The raw experience beneath all strategies

Right now, everybody has that experience. It's a human condition. Because of not knowing it really well or closely, we try to solve it with things that are given to us. All religions and non-duality, it's all the same: making more money, the relationship, the non-dual insight. The only difference with non-duality is that it's closer to a real solution. But it can still be really misleading and confusing, because it's words.

So it's really important to get close to what is experienced as the problem, what in Buddhism they call dukkha. But it has to come in your words. Because you could say, "Oh, I have dukkha. Okay, what's the solution?
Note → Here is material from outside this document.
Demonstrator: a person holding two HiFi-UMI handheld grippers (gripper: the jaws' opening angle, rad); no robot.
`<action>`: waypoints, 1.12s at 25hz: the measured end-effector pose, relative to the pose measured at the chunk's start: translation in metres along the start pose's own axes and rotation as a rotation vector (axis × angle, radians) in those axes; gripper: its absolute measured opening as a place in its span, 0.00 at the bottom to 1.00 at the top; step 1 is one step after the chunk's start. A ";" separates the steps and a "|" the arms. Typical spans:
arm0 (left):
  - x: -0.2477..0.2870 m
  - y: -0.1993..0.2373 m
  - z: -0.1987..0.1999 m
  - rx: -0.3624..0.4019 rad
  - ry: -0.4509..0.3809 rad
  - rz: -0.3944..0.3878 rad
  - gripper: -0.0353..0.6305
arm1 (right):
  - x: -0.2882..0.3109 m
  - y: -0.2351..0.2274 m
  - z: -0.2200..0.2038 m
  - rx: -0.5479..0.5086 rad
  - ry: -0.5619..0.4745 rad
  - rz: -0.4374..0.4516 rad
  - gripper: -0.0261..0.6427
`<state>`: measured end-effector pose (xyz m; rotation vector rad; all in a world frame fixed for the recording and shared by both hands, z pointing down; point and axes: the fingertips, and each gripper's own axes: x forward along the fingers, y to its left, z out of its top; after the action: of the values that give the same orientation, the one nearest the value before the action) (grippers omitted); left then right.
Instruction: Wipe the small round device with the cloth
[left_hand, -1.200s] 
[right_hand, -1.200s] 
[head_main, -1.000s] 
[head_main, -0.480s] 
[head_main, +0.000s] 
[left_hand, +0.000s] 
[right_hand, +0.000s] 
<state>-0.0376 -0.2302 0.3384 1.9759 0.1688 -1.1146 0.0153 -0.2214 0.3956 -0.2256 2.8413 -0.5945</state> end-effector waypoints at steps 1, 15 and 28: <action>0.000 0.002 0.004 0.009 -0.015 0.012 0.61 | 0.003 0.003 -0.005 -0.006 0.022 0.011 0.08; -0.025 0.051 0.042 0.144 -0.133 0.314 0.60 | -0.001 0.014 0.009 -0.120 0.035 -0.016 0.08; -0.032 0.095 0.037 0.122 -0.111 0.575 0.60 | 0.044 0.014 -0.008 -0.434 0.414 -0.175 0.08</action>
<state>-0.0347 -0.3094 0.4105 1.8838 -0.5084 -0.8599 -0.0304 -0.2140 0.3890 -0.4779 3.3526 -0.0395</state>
Non-duality." And then you're going to go into a process of figuring that out, but you're not connected to the raw, direct experience of that sense of something missing, something wrong, something lacking.

When the core is settled, problems become relative

And then, when there is this knowing, this peace, or whatever you want to call it, this silence, then the problems are just relative. There is that thing, and there's that other thing. Sure, not a big deal. One problem seems real and important, another seems a bit more important, but it's all relative. It's not the core thing.